Organic Matter by E.N. Couturier
Review by Jodi Balas
Organic Matter by E.N. Couturier is a must-read for anyone who has ever longed to feel the earth beneath their nail beds; for those who crave a tangible connection to life beyond screens and social conventions. Couturier’s work is an intimate meditation on selfhood, belonging, and the strange solace we often find in routine — especially when that routine is rooted, quite literally, in the soil.
From the first page, there is a comfort and familiarity in Couturier’s voice, a reassurance that the reader is not alone in wrestling with internal demons. The book reads like a shared confidant — an open letter to those navigating the tightrope between personal fulfillment and societal expectation. Themes of internal and external judgment, the tug of routine, and the endless search for what makes a life meaningful are on full display. Rather than offering clean answers, Couturier invites the reader to join her in the uncertainty, to walk (or dig) beside her as she tries to untangle the same knots we often face in our own lives.
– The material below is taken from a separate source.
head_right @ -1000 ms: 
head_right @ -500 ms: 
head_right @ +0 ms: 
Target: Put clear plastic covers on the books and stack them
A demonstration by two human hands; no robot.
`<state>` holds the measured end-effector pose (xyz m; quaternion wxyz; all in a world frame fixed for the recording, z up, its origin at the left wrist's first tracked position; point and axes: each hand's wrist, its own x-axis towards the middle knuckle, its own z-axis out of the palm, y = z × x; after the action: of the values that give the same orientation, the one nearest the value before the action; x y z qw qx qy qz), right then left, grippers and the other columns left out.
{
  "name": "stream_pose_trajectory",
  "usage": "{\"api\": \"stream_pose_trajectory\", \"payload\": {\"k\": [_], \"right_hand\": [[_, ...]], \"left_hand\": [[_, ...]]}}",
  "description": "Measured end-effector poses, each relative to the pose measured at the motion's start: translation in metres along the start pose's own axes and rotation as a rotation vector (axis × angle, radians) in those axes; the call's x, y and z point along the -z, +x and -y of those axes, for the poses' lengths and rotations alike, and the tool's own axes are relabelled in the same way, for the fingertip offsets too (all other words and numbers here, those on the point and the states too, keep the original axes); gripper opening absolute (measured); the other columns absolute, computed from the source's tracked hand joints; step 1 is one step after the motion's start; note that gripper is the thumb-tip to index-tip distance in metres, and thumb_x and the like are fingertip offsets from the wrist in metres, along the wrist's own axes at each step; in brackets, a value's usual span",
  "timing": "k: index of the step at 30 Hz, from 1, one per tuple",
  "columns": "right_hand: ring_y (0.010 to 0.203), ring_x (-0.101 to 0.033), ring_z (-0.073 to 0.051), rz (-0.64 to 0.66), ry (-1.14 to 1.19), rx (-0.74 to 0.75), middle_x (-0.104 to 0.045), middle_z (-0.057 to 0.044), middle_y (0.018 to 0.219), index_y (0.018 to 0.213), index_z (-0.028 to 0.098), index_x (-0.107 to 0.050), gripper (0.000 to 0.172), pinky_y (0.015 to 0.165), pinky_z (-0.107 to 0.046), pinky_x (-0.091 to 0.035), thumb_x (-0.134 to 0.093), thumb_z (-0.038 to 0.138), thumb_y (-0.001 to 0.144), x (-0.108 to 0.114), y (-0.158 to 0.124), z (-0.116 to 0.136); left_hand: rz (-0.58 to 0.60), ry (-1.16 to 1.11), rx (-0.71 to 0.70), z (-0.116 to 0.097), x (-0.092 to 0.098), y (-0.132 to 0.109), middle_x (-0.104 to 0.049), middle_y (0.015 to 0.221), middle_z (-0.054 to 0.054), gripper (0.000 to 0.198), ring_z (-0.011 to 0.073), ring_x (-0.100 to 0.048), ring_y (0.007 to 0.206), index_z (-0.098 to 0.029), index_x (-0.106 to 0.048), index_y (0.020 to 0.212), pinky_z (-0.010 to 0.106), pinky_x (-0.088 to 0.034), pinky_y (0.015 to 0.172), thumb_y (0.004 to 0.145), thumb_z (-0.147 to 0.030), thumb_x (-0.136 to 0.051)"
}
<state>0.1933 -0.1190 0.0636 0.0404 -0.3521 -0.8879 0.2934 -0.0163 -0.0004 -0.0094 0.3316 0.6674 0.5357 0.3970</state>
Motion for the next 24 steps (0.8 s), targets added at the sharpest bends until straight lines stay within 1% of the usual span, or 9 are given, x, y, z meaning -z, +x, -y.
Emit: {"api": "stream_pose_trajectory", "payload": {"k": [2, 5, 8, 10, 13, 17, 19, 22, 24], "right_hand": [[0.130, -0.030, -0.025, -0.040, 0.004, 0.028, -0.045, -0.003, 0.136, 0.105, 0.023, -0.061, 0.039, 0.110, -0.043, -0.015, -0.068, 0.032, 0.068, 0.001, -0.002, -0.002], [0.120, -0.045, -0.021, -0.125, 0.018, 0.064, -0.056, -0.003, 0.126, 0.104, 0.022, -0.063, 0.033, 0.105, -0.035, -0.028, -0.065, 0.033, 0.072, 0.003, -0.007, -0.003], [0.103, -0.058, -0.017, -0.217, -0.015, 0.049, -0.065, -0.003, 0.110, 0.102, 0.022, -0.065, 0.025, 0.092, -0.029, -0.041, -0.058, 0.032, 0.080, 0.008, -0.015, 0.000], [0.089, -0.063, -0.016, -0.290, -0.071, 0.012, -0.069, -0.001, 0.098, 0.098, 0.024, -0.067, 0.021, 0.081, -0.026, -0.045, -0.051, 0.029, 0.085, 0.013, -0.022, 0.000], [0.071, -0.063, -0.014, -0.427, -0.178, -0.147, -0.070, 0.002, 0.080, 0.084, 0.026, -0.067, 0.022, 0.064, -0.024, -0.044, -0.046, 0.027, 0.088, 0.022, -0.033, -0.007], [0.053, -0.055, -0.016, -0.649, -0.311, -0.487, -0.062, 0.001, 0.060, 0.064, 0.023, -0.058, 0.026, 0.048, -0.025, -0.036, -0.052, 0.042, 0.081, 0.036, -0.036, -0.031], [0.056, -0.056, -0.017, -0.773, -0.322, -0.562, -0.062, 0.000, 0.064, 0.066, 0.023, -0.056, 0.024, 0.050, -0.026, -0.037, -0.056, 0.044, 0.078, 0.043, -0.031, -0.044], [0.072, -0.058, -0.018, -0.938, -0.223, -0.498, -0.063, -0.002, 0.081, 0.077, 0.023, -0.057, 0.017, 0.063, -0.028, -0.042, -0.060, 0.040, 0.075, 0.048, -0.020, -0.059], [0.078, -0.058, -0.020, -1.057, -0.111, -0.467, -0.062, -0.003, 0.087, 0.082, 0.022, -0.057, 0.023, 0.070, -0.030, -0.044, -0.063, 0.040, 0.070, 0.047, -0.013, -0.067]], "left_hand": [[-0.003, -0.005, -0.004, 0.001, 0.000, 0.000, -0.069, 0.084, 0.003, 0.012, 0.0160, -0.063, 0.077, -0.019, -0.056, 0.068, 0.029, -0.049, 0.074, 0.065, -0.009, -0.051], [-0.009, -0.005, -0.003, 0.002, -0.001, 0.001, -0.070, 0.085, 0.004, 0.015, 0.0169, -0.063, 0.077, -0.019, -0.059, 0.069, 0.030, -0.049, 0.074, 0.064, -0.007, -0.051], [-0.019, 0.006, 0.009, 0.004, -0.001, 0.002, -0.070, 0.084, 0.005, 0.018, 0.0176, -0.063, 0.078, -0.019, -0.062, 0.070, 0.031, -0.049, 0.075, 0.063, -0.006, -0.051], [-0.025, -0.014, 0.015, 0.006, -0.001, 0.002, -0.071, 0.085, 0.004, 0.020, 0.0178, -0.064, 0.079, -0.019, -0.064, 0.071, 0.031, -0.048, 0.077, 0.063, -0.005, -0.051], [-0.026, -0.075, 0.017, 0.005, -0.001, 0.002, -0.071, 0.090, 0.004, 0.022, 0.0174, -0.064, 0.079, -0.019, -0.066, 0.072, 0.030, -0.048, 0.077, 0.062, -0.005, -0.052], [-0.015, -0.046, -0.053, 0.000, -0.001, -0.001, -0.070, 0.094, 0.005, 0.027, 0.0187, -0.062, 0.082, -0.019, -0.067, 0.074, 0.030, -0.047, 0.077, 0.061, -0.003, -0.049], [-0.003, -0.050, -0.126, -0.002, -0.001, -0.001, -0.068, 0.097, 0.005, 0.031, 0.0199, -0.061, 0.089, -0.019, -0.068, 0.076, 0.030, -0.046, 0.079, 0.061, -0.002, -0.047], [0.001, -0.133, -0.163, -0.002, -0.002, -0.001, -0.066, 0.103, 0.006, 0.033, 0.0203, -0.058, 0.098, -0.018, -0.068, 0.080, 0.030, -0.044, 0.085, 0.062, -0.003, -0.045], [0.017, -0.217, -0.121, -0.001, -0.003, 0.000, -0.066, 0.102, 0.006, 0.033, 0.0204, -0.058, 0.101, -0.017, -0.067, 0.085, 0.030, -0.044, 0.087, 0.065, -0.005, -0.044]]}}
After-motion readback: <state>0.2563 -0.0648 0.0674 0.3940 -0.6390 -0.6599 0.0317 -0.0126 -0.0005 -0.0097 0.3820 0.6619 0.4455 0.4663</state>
The physical backdrop of Organic Matter is a working farm, but its emotional landscape is much vaster. Couturier takes us through the rhythms of agricultural life, showing how repetitive, often grueling daily work can become both a grounding force and a mirror for internal change. She writes of this work as almost godly in nature, pulling her out of her own head and into the present moment despite weeks bent over in fields that wreak havoc on the physical self. These tasks, while physically demanding, are not portrayed as drudgery. Instead, they serve as the quiet scaffolding on which a new version of herself begins to quietly take shape.
Much of the memoir’s tension arises from the contrast between Couturier’s chosen path and the one she was expected to take. There is an undercurrent of shame and judgment for not following a more traditional trajectory — forgoing graduate school and other “respectable” milestones in favor of manual labor in the open air. This choice places her outside the mainstream narrative of success, and Organic Matter is, in part, about making peace with that deviation. She steps away from the prescribed path not in rebellion, but because she is drawn toward a life that feels truer, even if it’s harder to explain at dinner parties.
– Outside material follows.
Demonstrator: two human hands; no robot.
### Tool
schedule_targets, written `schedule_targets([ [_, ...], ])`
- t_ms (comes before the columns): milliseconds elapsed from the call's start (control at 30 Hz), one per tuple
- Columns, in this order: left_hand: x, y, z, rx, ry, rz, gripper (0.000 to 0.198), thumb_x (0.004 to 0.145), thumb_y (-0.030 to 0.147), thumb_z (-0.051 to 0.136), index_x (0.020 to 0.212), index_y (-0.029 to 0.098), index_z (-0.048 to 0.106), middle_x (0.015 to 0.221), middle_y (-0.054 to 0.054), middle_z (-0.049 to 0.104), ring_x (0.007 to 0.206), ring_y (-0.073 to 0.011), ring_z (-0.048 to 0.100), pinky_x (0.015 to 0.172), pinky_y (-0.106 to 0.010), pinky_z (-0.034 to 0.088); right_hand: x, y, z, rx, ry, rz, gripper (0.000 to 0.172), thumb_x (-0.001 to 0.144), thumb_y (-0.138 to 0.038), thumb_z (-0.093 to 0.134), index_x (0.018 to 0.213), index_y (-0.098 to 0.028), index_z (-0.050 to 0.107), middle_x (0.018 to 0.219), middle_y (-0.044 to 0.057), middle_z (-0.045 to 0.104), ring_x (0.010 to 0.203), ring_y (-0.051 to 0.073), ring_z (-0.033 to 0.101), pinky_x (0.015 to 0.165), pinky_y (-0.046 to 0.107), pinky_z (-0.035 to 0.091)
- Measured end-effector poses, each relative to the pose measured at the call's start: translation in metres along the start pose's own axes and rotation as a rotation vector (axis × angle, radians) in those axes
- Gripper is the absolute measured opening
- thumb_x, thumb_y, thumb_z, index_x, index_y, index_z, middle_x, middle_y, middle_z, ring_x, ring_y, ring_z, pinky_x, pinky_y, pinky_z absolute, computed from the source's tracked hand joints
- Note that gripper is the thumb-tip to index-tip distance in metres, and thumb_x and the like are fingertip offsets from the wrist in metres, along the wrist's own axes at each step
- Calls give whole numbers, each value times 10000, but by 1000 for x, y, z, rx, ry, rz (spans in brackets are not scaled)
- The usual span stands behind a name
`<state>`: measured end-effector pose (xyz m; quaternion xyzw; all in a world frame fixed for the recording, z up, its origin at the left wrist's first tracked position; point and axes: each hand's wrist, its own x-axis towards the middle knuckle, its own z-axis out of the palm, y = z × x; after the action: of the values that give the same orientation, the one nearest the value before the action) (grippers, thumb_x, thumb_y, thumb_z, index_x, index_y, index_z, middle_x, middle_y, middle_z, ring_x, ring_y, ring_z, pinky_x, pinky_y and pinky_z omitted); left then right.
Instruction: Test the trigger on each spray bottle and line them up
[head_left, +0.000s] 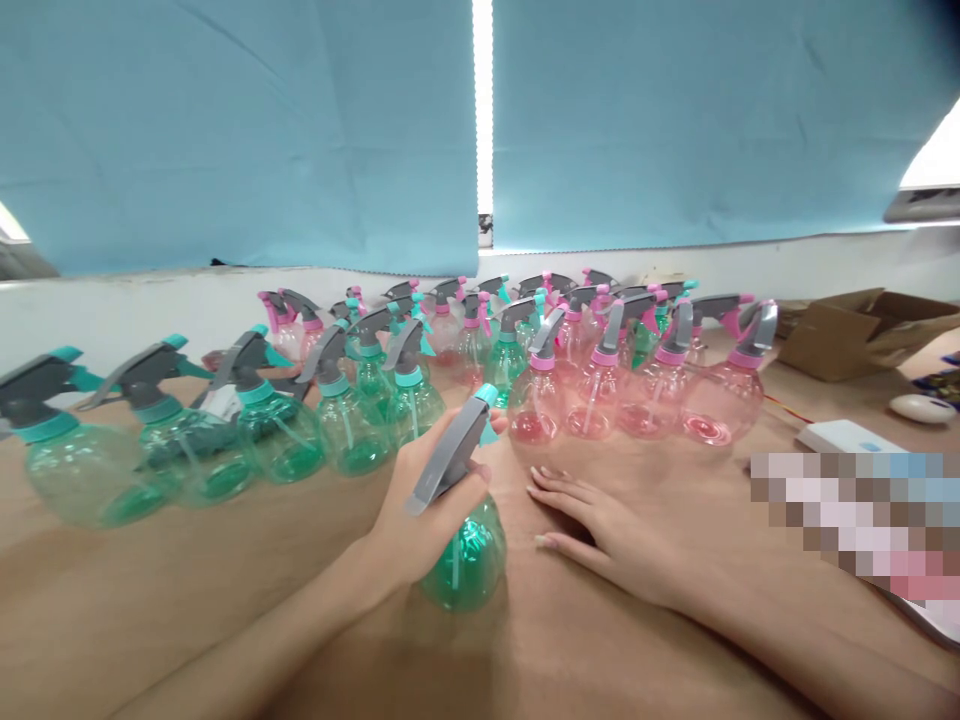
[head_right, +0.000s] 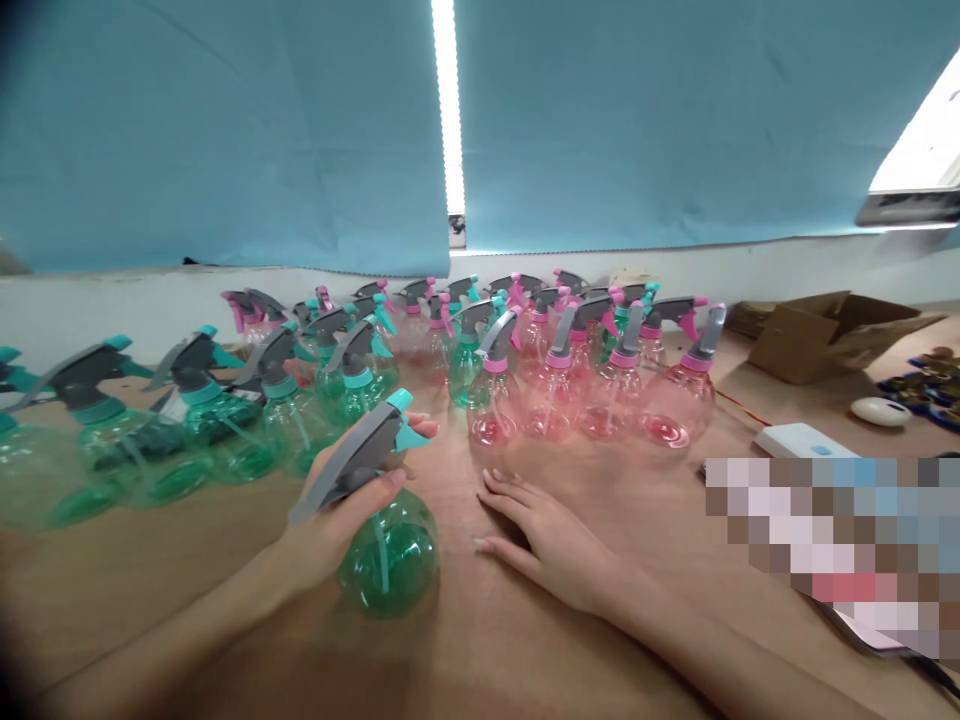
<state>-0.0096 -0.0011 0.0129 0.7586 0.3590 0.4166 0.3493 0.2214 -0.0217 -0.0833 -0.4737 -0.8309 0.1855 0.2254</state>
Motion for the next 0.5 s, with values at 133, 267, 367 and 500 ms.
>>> schedule_targets([
  [133, -1, -1, -1, 25, 11, 10, 401, 820, 206, 520, 1209, 274, 587, 584, 49, 481, 598, -167, 505, 555, -286, 388, 0, -1, -1, -2, -14, 6, 575, 933, -544, 507, 1407, -220, 498, 1499, 90, 422, 1394, 287, 374, 1146, 522, 314],
  [267, -1, -3, -1, 32, 11, 13, 398, 829, 221, 525, 1220, 270, 584, 577, 42, 486, 611, -178, 514, 562, -292, 398, 0, -1, -1, 9, 2, 0, 557, 931, -532, 520, 1406, -241, 500, 1496, 84, 431, 1388, 290, 383, 1143, 523, 319],
  [367, -2, -4, -1, 10, -4, 9, 399, 844, 213, 515, 1234, 276, 571, 575, 53, 461, 557, -154, 467, 545, -285, 374, 0, 0, 0, 5, 4, -2, 556, 927, -530, 529, 1401, -239, 508, 1493, 87, 435, 1386, 294, 385, 1141, 524, 323],
  [500, -2, -4, -1, -5, -15, 13, 383, 857, 207, 510, 1226, 291, 570, 629, 57, 467, 528, -128, 416, 543, -282, 345, 0, 1, 1, 1, 9, -1, 560, 927, -535, 526, 1403, -241, 505, 1490, 85, 438, 1387, 296, 383, 1139, 531, 324],
])
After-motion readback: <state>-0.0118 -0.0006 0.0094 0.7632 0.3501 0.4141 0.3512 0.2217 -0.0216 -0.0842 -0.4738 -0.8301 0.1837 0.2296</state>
On the farm, there is little time for overthinking. Her hands become extensions of the earth itself, moving instinctively through planting, harvesting, and tending. In these moments, the self-consciousness that shadows her in other contexts fades away. She is present, rooted, and necessary. The pain in her body becomes a reminder that she is both giving and receiving from the land.
Yet, this is not simply a pastoral idyll. Couturier’s prose is laced with a questioning spirit about who she is becoming, whether there is a God, and what any of it ultimately means. These existential musings are balanced by her flippant, sometimes self-deprecating humor, a combination that makes this work deeply relatable. She is keenly self-aware, and there is a raw honesty in the way she writes about her struggles to connect with others. This thirst for connection, and the awkwardness that sometimes accompanies it, is one of the most human elements of the book.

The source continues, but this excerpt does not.